Nell’osservare attentamente un’opera d’arte barocca, nel lasciarsi trascinare dal flusso capriccioso di un testo barocco, infatti, non si ha la sensazione di attraversare il visibile e il sensistico della vita -simultaneamente- in tutto il suo aspetto enciclopedico? E non uno solo dei suoi aspetti (foss’anche infimo, miserevole o terrificante) che venga tralasciato con l’intento di ammorbidire staticamente la forma.
Gian Paolo Lomazzo, ci rivela come l’artista barocco abbia sempre tentato di interpretare la natura e il mondo, oltre che in maniera allegorica e concettosa, in maniera prevalentemente naturalistica e perciò pluralistica:
«Quelli che in questa parte hanno avuto eccellenza e grazia, così ne i luochi privati, come ne i publici, hanno ritrovato diverse vie di farne, come primamente luoghi fetidi, oscuri, sotterranei, religiosi e funesti, ne i quali si rappresentano cimiteri, sepolcri, case inabitate, luochi spaventevoli e solitari, spelonche, caverne, piscine, stagni e simili; luoghi privilegiati ne i quali si esprimono templi, concistori, tribunali, ginnasi e scuole; luochi di fuoco e di sangue dove sono fornaci, molini, macelli, forche, patibuli; altri chiari e d’aria serena, ne i quali si rappresentano palazzi, case di principi, pulpiti, teatri, troni, e tutte le cose magnifiche e reali; altri dilettevoli ne i quali sono fonti, prati, orti, mari, rive, bagni e luochi dove si bala. Evvi ancora un’altra sorte di paesi ne i quali s’esprimono officine, scuole, taverne, piazze di mercanti; fannosi deserti, selve, rupi, sassi, monti, boschi, acque, fiumi, navi, luochi populari e stuffe, o vogliam dire terme. E quello che di queste sorti di paese averà cognizione, ne potrà di loro adunare in prattica felicemente in un paese et in diversi, secondo che al suo giudicio ordinato parerà.»

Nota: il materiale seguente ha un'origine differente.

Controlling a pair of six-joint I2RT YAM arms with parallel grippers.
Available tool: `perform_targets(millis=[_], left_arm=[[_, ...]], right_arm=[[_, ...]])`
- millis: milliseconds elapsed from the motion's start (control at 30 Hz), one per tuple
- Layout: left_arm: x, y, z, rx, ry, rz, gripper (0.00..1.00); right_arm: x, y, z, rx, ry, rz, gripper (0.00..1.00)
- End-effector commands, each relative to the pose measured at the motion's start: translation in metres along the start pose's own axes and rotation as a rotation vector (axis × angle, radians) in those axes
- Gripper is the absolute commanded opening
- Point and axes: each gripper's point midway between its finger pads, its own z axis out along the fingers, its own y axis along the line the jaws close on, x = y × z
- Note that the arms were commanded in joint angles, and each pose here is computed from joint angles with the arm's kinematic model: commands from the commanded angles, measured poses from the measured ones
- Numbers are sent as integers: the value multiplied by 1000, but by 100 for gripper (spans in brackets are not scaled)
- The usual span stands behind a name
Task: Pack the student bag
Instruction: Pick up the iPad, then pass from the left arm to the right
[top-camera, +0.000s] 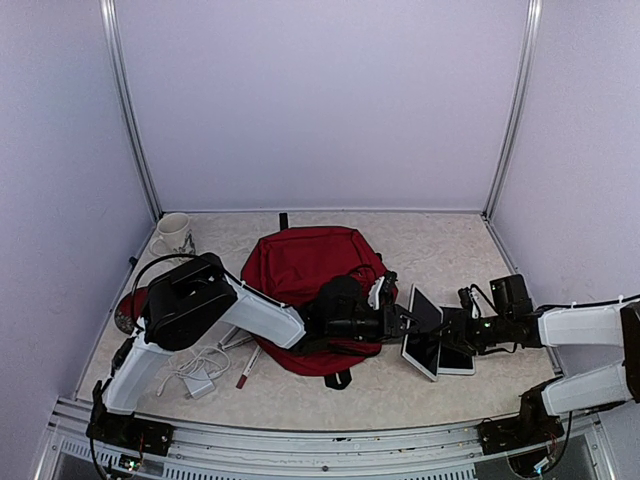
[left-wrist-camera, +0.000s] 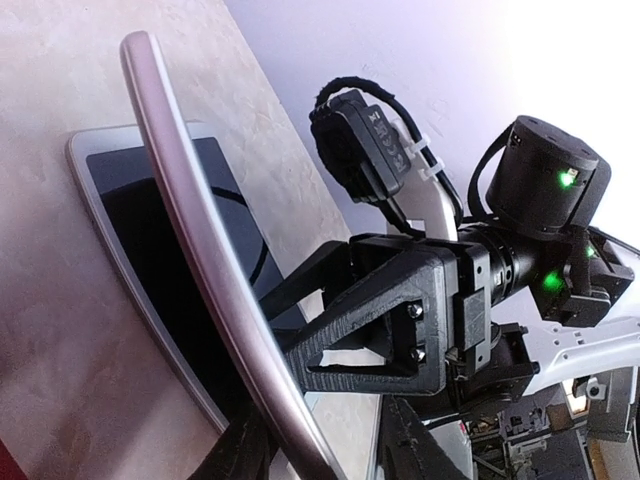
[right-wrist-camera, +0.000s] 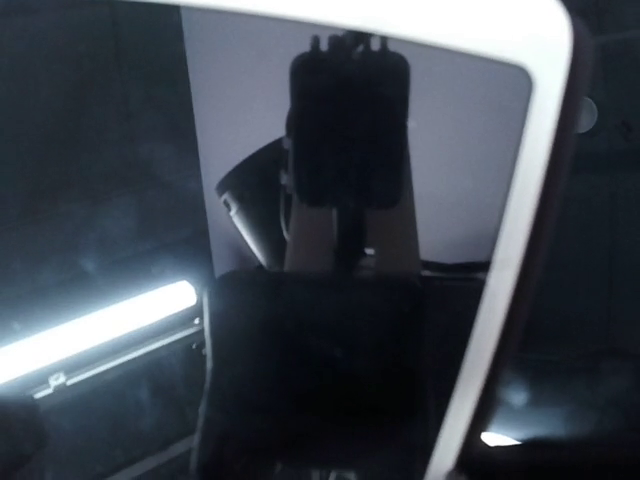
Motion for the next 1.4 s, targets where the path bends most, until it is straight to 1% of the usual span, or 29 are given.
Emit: perform_targets(millis=[0,100,233,367,467,567,733,867,933,1100,1200,1300,1367], left_arm=[[6,-32,10,107,12,51,33],[4,-30,3,89,7,54,18],[0,-28,-2,47,14,78,12],[1,-18,-5,-3,34,82,1],[0,-14,-13,-2,29,63,0],[-9,-23,-22,27,0,82,0],[-22,-61,-29,100,-5,215,0],[-21,-79,-33,135,34,311,0],[-19,-83,-37,141,52,349,0],[-15,-106,-56,208,52,459,0],[-11,-123,-68,261,61,534,0],[-6,-126,-73,289,85,559,0],[-6,-128,-75,299,89,564,0]], right_arm=[[17,6,1,-38,71,10,47],[14,6,-1,-18,62,-1,48],[1,11,-9,8,17,-33,48],[-7,16,-15,12,-14,-46,49],[-13,19,-22,35,-34,-66,49],[-24,31,-35,26,-78,-123,52],[-51,66,-73,12,-210,-294,60],[-61,99,-96,-32,-255,-467,68],[-61,110,-99,-54,-225,-522,71],[-60,124,-97,-94,-130,-593,74],[-52,138,-100,-175,-97,-643,75],[-38,150,-102,-275,-53,-682,74],[-24,159,-106,-364,-16,-705,72]])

Se i petrarchisti si limitavano, relativamente alla scrittura lirica, al plagio del linguaggio petrarchesco, l’autore barocco dilata così tanto la sua visione -anche tecnica- da ottenere una struttura aperta, che, schiusa al mondo del visibile, finisce per oltrepassare i propri confini fino al punto di insinuarsi in una realtà inconoscibile o precedentemente del tutta ignorata.

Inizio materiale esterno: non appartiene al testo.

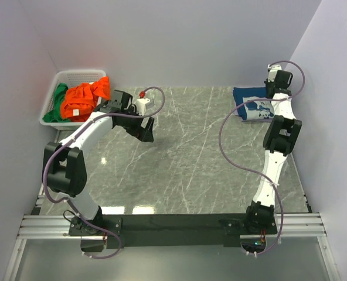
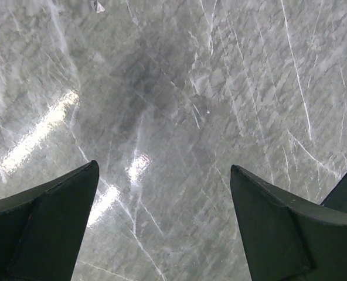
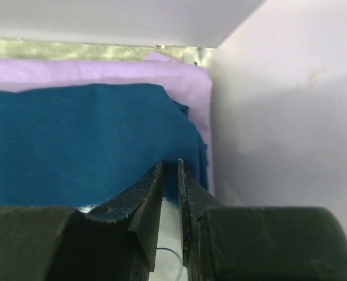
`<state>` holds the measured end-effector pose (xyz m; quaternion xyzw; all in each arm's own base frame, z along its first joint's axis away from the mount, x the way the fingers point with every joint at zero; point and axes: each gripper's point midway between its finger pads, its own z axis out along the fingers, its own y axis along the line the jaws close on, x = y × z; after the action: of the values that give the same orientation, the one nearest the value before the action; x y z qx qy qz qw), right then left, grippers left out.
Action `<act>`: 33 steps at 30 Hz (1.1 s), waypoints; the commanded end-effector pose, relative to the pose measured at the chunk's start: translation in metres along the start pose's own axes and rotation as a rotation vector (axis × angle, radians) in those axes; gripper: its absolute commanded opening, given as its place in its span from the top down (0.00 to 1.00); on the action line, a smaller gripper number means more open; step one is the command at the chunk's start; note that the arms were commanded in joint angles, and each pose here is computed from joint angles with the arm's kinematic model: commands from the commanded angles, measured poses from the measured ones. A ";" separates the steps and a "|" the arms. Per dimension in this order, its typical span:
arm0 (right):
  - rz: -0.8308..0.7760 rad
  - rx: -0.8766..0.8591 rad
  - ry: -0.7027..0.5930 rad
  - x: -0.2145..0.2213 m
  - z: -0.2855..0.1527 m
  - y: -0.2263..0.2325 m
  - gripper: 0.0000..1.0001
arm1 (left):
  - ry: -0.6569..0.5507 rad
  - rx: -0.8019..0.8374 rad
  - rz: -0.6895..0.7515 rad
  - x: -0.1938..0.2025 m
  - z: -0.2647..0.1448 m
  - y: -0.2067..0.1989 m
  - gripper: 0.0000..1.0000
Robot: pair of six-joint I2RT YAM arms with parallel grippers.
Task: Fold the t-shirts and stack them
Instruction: Neatly place the folded tshirt to the corner
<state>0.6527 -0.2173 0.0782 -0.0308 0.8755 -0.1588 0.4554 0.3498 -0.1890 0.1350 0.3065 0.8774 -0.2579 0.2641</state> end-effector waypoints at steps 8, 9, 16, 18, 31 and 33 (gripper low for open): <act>-0.245 0.141 0.004 -0.001 0.013 -0.027 0.76 | -0.030 0.026 0.015 -0.022 -0.005 0.001 0.01; -0.264 0.144 0.003 -0.002 0.013 -0.028 0.76 | -0.037 0.023 0.018 -0.024 -0.006 0.001 0.00; -0.270 0.248 -0.039 -0.027 -0.004 -0.045 0.60 | -0.115 -0.102 -0.013 -0.041 -0.029 0.018 0.00; -0.249 0.299 -0.080 -0.048 -0.017 -0.053 0.45 | -0.157 -0.184 -0.038 -0.047 -0.045 0.033 0.01; -0.072 -0.016 -0.220 -0.151 -0.217 0.040 0.20 | -0.383 -0.431 -0.156 -0.083 -0.138 0.052 0.01; -0.047 -0.108 -0.201 -0.147 -0.252 0.070 0.19 | -0.362 -0.427 -0.172 -0.083 -0.138 0.051 0.01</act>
<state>0.5826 -0.1109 0.2707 -0.0904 0.8271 -0.1955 0.5191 0.3957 -0.1049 0.2564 0.1425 0.8725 -0.1407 0.4456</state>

È il caso -fra tanti- del già citato Daniello Bartoli. In molte pagine delle sue prose, assistiamo a una scrittura che si imbastardisce a causa di un pluralismo linguistico costituito da una gran varietà di modi di esprimersi. La sua scrittura viaggia su un percorso accidentale: girovaga fra idiomi tecnico-scientifici, erra fra l’esotico e l’aulico, passeggia su locuzioni morali espresse in qualità di sermoni, raminga fra il letterario e il filosofico, fra il poetico e il curialesco. A causa di questo suo pluralismo espressivo (oltre che contenutistico) la scrittura dei suoi componimenti in prosa si rende impura agli occhi dei dettami e dei fondamenti dei cruscanti, che vedevano di mal’occhio qualsiasi scrittura che si esprimesse in stile pluralistico e eclettico.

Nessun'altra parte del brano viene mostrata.